歴史修正主義への屈服の見本

リンク先の記事を要約すると、以下のようになります。
横浜市中区の根岸外国人墓地入口に掲げられていた英文の案内板にあった「第2次大戦後に外国軍人軍属と日本人女性との間に生まれた数多くの子どもたちが埋葬されている」という記述が削除されていた。
・代わりに「第2次大戦後に埋葬された嬰児(えいじ)(幼児)など、埋葬者名が不明なものも多い」という記述になっている。
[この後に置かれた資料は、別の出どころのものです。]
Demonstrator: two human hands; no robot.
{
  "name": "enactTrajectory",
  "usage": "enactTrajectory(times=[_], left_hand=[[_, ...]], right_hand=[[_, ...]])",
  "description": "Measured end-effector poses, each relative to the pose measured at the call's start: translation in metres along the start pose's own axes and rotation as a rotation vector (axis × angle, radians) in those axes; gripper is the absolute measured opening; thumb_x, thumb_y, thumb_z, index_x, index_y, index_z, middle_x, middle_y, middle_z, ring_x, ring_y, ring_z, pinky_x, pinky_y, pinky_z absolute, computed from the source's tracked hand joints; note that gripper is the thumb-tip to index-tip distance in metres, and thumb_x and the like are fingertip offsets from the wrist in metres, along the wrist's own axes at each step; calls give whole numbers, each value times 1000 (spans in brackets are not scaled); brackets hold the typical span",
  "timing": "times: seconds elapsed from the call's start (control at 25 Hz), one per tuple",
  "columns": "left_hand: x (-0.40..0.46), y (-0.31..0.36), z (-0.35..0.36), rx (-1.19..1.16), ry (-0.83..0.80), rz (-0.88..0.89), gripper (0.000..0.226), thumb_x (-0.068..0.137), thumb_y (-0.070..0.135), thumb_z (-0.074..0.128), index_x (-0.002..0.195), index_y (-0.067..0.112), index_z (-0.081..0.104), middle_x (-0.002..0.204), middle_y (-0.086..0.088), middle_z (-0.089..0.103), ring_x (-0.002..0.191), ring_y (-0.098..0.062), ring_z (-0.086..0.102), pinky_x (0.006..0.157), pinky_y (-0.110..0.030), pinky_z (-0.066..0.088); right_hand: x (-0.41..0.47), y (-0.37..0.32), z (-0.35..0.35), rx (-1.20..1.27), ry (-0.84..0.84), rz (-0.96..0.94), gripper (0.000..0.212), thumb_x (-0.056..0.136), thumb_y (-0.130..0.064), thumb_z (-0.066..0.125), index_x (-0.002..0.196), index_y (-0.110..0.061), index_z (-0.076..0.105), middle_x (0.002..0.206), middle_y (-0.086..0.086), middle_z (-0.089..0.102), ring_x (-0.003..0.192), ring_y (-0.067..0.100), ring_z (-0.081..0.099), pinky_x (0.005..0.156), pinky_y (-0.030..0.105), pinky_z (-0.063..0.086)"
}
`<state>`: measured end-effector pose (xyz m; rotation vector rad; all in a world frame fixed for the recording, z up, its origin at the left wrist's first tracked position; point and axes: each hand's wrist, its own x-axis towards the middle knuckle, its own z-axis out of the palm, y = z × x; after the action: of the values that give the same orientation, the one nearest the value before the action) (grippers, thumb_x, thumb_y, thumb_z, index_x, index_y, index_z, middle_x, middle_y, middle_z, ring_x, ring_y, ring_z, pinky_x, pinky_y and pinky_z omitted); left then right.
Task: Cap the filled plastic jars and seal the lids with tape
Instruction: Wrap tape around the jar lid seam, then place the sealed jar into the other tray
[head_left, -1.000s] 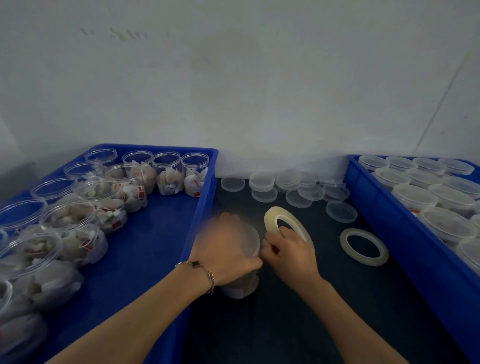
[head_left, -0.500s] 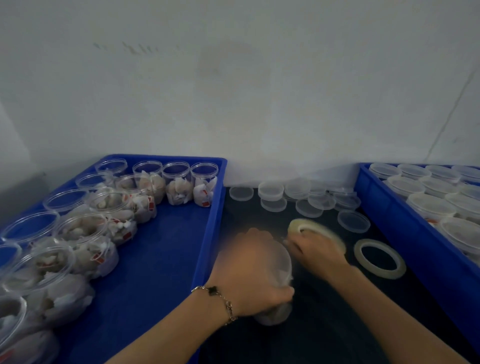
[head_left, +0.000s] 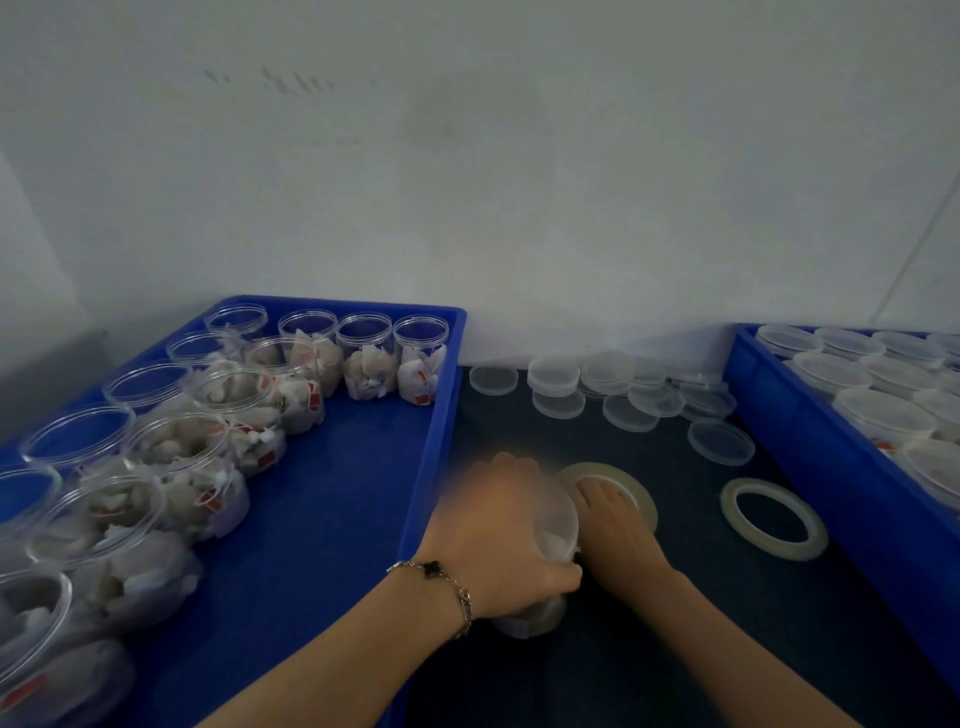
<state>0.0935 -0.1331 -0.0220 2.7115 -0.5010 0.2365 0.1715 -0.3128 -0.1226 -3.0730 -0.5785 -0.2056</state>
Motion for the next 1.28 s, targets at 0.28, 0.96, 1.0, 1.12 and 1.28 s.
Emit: enactTrajectory(times=[0.28, 0.96, 1.0, 1.12, 1.28], left_hand=[[2, 2, 0, -85, -84, -16, 98, 64, 74, 63, 140, 28, 23, 133, 11, 34, 116, -7, 38, 94, -22, 39], [99, 184, -22, -731, -181, 362, 20, 89, 37, 59, 108, 30, 61, 100, -4, 68, 85, -19, 67, 84, -42, 55], [112, 198, -16, -706, -135, 372, 26, 90, 36, 59, 113, 26, 61, 105, -5, 69, 88, -17, 66, 85, -37, 55], [168, 247, 1, -547, -24, 379, 48, 89, 40, 60, 129, 14, 55, 114, -6, 66, 91, -14, 62, 85, -26, 49], [259, 310, 25, -797, -138, 216, 12, 85, 9, 64, 97, 4, 63, 104, -17, 66, 101, -31, 64, 90, -42, 53]], right_hand=[[-59, -31, -56, 1051, -211, -149, 103, 59, -33, 86, 135, -53, 19, 127, -33, 44, 120, -7, 46, 92, 15, 46], [-166, 130, -228, 752, 353, 290, 83, 39, -48, 87, 115, -41, 55, 105, -26, 65, 97, -8, 59, 79, 20, 49], [-166, 147, -232, 730, 352, 362, 84, 34, -50, 84, 113, -40, 55, 100, -25, 66, 92, -8, 60, 73, 18, 47], [-151, 208, -239, 647, 457, 534, 71, 38, -35, 91, 99, -36, 54, 90, -17, 63, 82, 1, 58, 67, 21, 44], [-108, 296, -242, 342, 563, 700, 65, 55, -28, 88, 111, -10, 60, 105, 13, 65, 95, 30, 60, 82, 39, 49]])
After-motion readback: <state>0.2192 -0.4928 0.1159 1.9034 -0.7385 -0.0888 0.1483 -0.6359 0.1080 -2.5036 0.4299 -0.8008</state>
・市の担当課の説明は「外国軍人軍属と日本人女性との間に生まれた子どもたちが埋葬されたとの記録はない」、「案内板の当初の記述では、ここに埋められた子どもがすべてハーフの非嫡出子だとの印象を与えかねないという判断もあり得る」などといったもの。


冒頭で引用させていただいたツイートでは「歴史修正主義のお手本」とされていますが、各地での朝鮮人強制連行に関する追悼碑等への圧力などと考えあわせると、行政の歴史修正主義への屈服の見本、と言うこともできるのではないでしょうか。
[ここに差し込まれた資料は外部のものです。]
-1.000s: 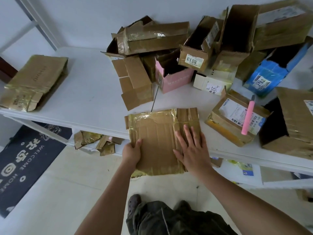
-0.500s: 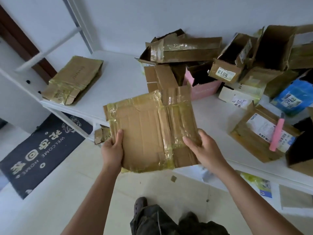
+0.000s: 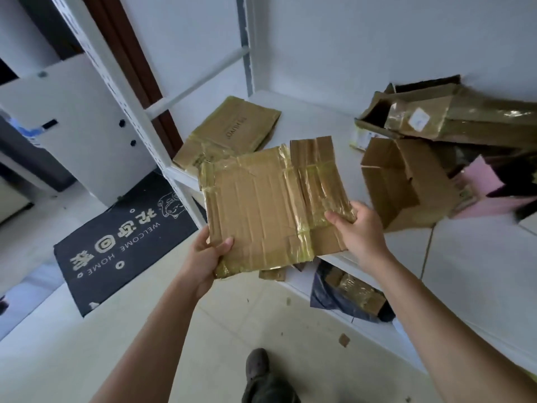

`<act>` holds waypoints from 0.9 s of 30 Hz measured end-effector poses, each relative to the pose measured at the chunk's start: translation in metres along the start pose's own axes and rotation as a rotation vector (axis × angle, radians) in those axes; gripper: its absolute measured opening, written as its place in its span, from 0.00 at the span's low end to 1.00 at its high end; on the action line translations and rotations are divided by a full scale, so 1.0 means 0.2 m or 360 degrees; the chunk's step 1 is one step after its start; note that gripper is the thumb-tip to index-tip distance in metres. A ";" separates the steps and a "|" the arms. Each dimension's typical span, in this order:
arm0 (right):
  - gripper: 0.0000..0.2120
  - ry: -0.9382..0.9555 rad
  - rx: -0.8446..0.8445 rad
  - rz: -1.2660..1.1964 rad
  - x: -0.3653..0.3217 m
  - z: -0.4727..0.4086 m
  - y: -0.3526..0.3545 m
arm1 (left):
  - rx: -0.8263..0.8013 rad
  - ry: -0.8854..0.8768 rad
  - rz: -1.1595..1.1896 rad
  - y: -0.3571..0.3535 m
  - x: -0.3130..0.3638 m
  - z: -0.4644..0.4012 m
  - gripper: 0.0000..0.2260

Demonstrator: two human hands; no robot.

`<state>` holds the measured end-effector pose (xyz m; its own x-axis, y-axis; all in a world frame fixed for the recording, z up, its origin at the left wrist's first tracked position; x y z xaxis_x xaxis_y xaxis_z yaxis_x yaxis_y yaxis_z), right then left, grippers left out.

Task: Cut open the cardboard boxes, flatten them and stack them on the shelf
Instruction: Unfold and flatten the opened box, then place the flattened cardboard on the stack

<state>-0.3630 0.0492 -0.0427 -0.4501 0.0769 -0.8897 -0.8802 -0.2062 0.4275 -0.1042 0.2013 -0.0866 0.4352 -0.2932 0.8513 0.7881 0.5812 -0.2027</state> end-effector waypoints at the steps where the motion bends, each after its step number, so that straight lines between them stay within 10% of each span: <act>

そのポイントはまず公文書至上主義です。記事中で紹介されている証言にあるように「許可なく埋めた」ケースは役所に「記録」がなくて当然です。そのようなケースの存在が推定される場合に記録の不存在を盾にとり、それ以上の調査をネグることは、歴史修正主義に好意的な結論につながります。第二に、「第2次大戦後に外国軍人軍属と日本人女性との間に生まれた数多くの子どもたちが埋葬されている」について「ここに埋められた子どもがすべてハーフの非嫡出子だとの印象を与えかねないという判断もあり得る」などと、言いがかりとしか評しようのない“誤解”を忖度している点。「数多くの……」を「すべて……」と思い込んだクレームがあれば「いや、“すべて”なんて書いてないでしょ?」とはねつければ済むことですが、横浜市はそんな非実在クレームを先取りして書き換えてしまったわけです。実際に「……が多数あった」を勝手に「すべてが……だった」と読み替えて「ほら! ……じゃないケースがあるぞ!」と言い出すのは、歴史修正主義者が日本軍「慰安婦」問題で使う手口ではありますが、このようなミエミエの詭弁にすら行政は容易に屈してしまうことが明らかになったわけです。